12. The provisions contained in Section 10A of the Divorce Act, 1869, are, in substance, a verbatim reproduction of the provisions contained in Section 13B of the Hindu Marriage Act, 1955 and Section 28 of the Special Marriage Act, 1954. The only substantial difference is that, instead of the period of one year mentioned in Section 13B(1) of the Hindu Marriage Act, 1955 and Section 28(1) of the Special Marriage Act, 1954, a period of two years of separate residence is provided under Section 10A(1) of the Divorce Act, 1869. The beneficiaries under the abovementioned provisions of different statutes are persons who want divorce by mutual consent and who file joint petition for that relief. There can be no discrimination among them on the ground of religion. Divorce by mutual consent is a secular concept. When the Apex Court has declared the law that the “cooling off period” of six months provided under Section 13B(2) of the Hindu Marriage Act, 1955 is not mandatory but directory and such period can be allowed to be waived by the court on satisfaction of certain conditions, denying that benefit to persons who are governed by the Divorce Act, 1869 would amount to unjust discrimination. Therefore, we are of the considered opinion that the dictum laid down by the Apex Court in Amardeep Singh (supra) is applicable to a petition for divorce filed under Section 10A of the Divorce Act, 1869 and on satisfaction of the conditions laid down in that decision, the Family Court can waive the period of six months stipulated under Section 10A(2) of that Act.
13. The view taken by us that, divorce by mutual consent is a secular concept and there can be no discrimination on the ground of religion against persons who want divorce by mutual consent, is fortified by the decision of a Division Bench of this Court in Saumya Ann Thomas v. The Union of India: 2010 (1) KLT 869 wherein it has been held that the period of 'two years' stipulated in Section 10A(1) of the Divorce Act, 1869, being violative of Articles 14 and 21 of the Constitution of India, must be read down as a period of 'one year'.
14. In the instant case, the marriage between the parties was on 29.12.1999. It is stated that they have been living separately from 09.01.2016 onwards. The petition for divorce under Section 10A of the Divorce Act was filed on 27.09.2018. More than a period of two years and six months from the date 09.01.2016 was over at that time.
15. In the aforesaid circumstances, Ext.P4 order passed by the Family Court cannot be sustained in law and it is liable to be set aside.
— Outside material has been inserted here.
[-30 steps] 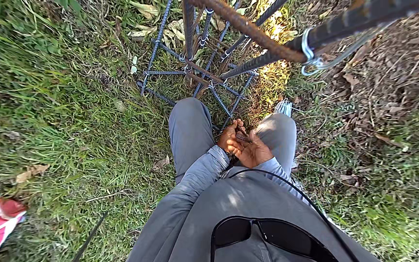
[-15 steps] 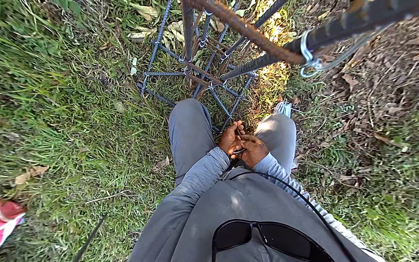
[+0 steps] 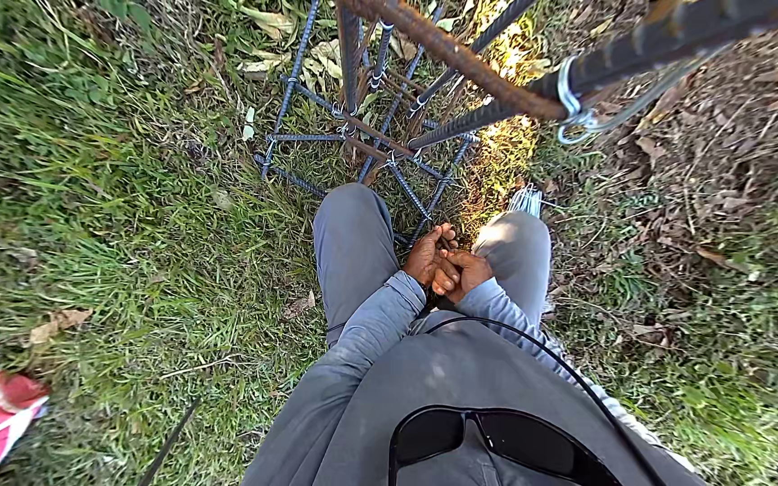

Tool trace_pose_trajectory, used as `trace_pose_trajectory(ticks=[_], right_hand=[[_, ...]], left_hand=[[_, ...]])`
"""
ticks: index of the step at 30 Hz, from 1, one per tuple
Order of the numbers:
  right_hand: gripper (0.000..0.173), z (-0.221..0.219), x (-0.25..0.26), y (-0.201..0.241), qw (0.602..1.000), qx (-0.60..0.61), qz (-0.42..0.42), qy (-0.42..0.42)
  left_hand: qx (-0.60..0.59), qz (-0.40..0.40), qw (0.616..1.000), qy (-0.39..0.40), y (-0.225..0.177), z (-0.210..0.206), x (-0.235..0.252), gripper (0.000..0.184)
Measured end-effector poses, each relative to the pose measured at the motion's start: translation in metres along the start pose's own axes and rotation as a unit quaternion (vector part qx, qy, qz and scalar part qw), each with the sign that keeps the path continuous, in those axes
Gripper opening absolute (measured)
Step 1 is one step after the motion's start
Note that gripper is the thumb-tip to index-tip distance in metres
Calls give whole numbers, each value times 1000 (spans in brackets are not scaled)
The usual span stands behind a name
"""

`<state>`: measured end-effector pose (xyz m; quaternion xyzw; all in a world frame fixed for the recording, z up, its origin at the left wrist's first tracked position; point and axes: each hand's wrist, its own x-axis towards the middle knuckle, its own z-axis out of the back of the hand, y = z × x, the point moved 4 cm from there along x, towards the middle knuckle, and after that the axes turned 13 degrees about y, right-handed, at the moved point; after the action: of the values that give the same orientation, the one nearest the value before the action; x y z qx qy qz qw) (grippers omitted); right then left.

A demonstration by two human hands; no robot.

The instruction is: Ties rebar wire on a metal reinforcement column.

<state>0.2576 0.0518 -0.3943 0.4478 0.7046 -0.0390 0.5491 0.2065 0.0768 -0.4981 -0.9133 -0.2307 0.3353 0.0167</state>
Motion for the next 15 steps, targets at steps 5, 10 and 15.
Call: trace_pose_trajectory(ticks=[5, 10, 15], right_hand=[[29, -7, 1, 16, 966, -239, -95, -26], [18, -8, 6, 23, 864, -468, -183, -24], [28, -20, 6, 27, 738, -635, -227, 3]], left_hand=[[34, -2, 982, -185, 3, 14, 1, 41], [30, 0, 974, -224, 0, 20, 7, 43], [27, -6, 979, -201, -3, 22, 17, 48]])
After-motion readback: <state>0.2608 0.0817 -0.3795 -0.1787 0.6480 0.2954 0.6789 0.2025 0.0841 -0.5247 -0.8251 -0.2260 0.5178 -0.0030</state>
It necessarily follows that the Family Court has to consider afresh the application I.A.No.4728/2018 filed by the petitioner and pass appropriate orders thereon.
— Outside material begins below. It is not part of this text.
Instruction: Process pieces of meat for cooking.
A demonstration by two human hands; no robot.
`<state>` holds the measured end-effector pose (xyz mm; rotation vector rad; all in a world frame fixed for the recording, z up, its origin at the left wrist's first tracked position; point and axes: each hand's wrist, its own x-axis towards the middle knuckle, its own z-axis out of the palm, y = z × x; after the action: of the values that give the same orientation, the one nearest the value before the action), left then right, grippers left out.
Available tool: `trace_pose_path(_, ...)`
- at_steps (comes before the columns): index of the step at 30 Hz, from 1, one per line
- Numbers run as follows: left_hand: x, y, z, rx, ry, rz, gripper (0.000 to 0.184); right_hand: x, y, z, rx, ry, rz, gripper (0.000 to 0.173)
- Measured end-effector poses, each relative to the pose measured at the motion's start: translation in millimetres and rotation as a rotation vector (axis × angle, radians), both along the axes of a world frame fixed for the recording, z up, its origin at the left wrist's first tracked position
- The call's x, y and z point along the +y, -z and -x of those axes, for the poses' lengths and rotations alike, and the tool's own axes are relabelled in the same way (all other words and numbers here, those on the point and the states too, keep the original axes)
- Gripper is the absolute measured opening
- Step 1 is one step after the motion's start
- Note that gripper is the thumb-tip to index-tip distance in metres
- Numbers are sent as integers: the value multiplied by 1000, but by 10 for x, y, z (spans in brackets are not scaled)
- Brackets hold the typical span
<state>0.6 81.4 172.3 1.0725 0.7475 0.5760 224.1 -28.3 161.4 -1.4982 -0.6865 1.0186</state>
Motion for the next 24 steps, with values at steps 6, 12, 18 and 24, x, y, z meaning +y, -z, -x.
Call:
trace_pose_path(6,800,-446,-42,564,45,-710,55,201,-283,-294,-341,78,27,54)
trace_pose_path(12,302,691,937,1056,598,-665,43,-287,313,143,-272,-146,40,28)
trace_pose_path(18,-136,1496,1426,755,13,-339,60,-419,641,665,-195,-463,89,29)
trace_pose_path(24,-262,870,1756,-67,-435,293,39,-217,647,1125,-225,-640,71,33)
16. Consequently, we allow the Original Petition and set aside Ext.P4 order passed by the Family Court, Thrissur in I.A.No.4728/2018 in O.P.No.1636/2018 and remand the aforesaid application for fresh disposal in accordance with law, in the light of the observations made in this judgment. The Family Court shall dispose of the aforesaid application within a period of two weeks from the date of production of a certified copy of this judgment before that court by either party.